ASSIGNED TASK:
Scan the records below for the word "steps". Copy each line where it appears.

RECORDS FOR PROCESSING:

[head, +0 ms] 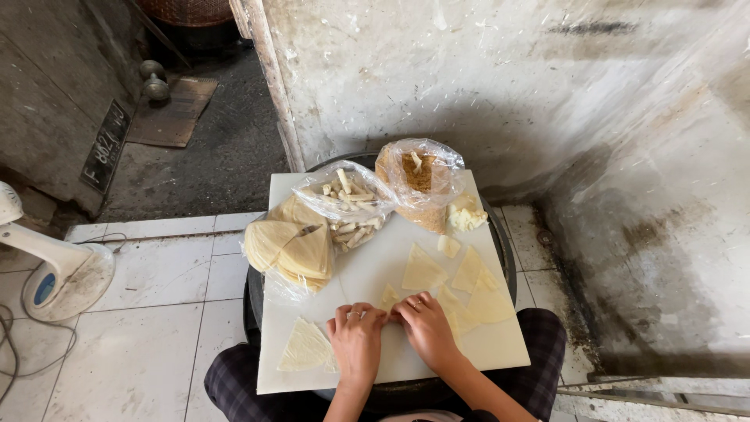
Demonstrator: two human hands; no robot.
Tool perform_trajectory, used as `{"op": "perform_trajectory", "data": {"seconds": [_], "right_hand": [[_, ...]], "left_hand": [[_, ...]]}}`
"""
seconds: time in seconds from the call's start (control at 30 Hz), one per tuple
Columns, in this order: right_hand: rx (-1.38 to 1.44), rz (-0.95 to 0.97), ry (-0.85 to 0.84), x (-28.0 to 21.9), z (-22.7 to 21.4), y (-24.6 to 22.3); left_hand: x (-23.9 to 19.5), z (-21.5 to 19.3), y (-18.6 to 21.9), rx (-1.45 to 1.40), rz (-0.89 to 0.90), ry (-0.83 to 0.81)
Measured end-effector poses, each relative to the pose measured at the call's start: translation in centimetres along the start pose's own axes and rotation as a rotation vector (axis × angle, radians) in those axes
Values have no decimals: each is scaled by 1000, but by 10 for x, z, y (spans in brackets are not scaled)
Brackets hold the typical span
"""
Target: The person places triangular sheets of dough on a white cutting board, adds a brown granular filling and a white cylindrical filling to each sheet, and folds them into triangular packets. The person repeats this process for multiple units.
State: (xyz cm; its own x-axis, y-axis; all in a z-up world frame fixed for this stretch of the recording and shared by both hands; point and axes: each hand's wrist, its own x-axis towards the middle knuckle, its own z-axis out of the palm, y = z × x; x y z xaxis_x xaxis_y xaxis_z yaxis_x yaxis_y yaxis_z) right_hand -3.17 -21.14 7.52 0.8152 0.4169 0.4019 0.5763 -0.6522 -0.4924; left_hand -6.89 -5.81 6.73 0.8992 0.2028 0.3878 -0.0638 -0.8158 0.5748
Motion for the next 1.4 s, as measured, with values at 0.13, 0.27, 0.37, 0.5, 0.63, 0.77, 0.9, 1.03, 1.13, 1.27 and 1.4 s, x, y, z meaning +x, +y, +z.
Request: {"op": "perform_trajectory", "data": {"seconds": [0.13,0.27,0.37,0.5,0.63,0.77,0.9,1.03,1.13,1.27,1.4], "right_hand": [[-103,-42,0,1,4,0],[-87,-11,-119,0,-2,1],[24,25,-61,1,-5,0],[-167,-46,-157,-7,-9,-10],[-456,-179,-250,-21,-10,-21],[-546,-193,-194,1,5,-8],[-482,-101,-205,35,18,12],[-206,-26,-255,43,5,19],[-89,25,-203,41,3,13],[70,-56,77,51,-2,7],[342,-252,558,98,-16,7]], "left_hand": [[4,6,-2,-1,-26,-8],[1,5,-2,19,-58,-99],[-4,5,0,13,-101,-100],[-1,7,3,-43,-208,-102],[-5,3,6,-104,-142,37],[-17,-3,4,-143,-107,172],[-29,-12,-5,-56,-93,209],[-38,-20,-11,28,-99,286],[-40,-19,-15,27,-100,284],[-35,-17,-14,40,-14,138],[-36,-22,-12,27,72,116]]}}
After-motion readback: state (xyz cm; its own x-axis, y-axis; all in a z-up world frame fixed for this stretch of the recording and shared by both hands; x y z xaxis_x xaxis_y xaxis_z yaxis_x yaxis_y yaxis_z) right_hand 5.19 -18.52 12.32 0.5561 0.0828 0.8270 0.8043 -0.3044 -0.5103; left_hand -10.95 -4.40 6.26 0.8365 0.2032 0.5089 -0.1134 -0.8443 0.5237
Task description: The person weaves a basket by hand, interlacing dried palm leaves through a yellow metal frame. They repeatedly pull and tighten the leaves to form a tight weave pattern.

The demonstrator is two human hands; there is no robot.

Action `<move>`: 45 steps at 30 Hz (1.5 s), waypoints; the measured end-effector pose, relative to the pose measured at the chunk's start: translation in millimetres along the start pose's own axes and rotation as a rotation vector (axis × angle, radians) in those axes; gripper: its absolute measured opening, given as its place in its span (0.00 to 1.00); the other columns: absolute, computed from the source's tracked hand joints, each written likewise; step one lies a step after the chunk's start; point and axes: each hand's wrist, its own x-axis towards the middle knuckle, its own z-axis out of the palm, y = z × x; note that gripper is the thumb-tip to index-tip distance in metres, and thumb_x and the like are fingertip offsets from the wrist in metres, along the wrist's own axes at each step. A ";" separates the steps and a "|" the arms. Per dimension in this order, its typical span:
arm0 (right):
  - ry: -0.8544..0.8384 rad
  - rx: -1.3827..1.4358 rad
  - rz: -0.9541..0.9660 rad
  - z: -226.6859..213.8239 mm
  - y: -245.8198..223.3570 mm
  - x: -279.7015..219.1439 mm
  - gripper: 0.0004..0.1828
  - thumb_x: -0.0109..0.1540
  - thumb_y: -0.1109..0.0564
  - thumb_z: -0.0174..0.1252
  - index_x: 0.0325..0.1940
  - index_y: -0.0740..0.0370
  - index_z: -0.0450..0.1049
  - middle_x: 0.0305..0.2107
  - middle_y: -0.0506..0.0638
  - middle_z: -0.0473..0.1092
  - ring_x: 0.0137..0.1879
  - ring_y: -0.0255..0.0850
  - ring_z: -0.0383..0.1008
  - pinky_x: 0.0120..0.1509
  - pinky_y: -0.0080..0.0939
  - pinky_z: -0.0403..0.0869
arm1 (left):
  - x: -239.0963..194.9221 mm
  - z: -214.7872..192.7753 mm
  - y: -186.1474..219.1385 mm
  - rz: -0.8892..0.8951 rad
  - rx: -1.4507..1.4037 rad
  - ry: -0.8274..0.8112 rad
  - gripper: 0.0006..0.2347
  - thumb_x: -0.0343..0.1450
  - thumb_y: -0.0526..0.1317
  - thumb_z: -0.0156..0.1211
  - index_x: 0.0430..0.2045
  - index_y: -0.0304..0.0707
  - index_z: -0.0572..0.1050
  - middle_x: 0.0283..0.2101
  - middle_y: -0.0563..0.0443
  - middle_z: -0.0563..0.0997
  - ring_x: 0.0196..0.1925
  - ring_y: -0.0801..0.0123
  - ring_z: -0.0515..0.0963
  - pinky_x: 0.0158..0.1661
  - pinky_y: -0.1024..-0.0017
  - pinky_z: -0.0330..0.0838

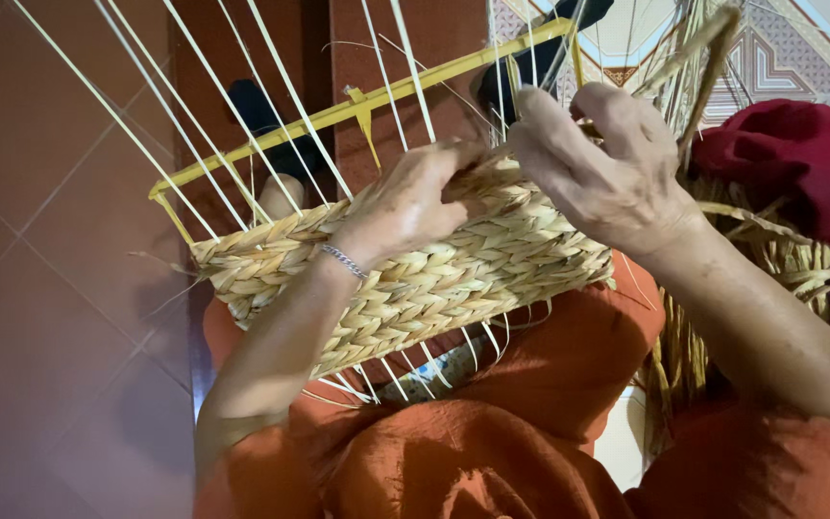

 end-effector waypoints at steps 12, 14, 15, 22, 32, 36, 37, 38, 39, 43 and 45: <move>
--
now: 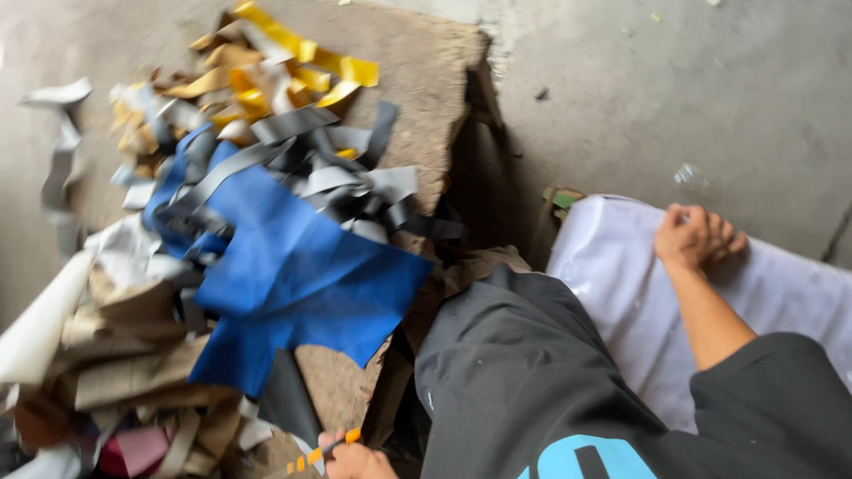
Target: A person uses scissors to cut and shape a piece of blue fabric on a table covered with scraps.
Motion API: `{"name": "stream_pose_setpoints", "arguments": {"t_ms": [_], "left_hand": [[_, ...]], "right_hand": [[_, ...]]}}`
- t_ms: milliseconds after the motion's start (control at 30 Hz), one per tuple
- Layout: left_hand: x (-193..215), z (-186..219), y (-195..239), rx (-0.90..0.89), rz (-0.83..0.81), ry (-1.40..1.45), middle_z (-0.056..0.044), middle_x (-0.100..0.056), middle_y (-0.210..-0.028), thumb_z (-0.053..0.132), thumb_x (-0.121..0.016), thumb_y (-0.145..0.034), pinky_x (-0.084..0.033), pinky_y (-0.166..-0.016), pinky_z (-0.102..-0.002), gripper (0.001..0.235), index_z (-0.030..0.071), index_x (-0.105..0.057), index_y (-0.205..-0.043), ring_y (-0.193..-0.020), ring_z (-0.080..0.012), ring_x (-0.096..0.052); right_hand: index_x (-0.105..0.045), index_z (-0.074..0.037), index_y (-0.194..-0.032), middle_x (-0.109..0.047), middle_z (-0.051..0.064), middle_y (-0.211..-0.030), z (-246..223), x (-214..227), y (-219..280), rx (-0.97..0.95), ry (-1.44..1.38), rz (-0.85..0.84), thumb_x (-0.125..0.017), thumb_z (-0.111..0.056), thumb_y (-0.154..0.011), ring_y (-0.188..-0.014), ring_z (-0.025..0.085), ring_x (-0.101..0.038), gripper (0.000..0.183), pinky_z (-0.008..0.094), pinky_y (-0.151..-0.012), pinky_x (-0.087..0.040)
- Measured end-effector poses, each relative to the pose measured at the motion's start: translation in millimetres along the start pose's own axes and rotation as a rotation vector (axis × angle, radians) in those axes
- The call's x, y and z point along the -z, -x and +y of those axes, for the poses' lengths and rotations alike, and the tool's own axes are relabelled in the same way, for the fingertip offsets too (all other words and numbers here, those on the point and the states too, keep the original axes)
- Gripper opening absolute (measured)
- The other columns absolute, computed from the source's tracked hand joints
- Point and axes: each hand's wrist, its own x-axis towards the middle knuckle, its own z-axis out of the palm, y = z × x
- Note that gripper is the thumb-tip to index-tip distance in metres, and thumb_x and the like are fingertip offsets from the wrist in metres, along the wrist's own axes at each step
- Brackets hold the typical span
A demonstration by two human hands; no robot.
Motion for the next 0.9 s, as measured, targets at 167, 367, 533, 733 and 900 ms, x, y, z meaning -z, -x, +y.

WORKED SOLUTION:
Action `<move>`: 45 steps at 30 Hz (1.5 s), waypoints; the measured end-effector pose, relative to the pose measured at the chunk's start: translation in millimetres along the start pose's own axes and rotation as a rotation vector (axis × angle, radians) in those axes; gripper: its absolute measured opening, given as its place in its span (0.00 to 1.00); the other columns: absolute, computed from the source's tracked hand joints, each written likewise; step one lies a step after the chunk's start; point and axes: each hand's wrist, its own x-axis towards the middle knuckle, its own z-axis out of the palm, y = z × x; note that gripper is the thumb-tip to index-tip distance in metres, and thumb_x and the like are fingertip offsets from the wrist in metres, along the wrist's own axes at each step. A ";" separates the steps and a "|" the arms. Per dimension in this order, its typical span:
 end-effector waypoints at steps 12, 14, 15, 22, 32, 36, 37, 38, 39, 43 and 45: <move>

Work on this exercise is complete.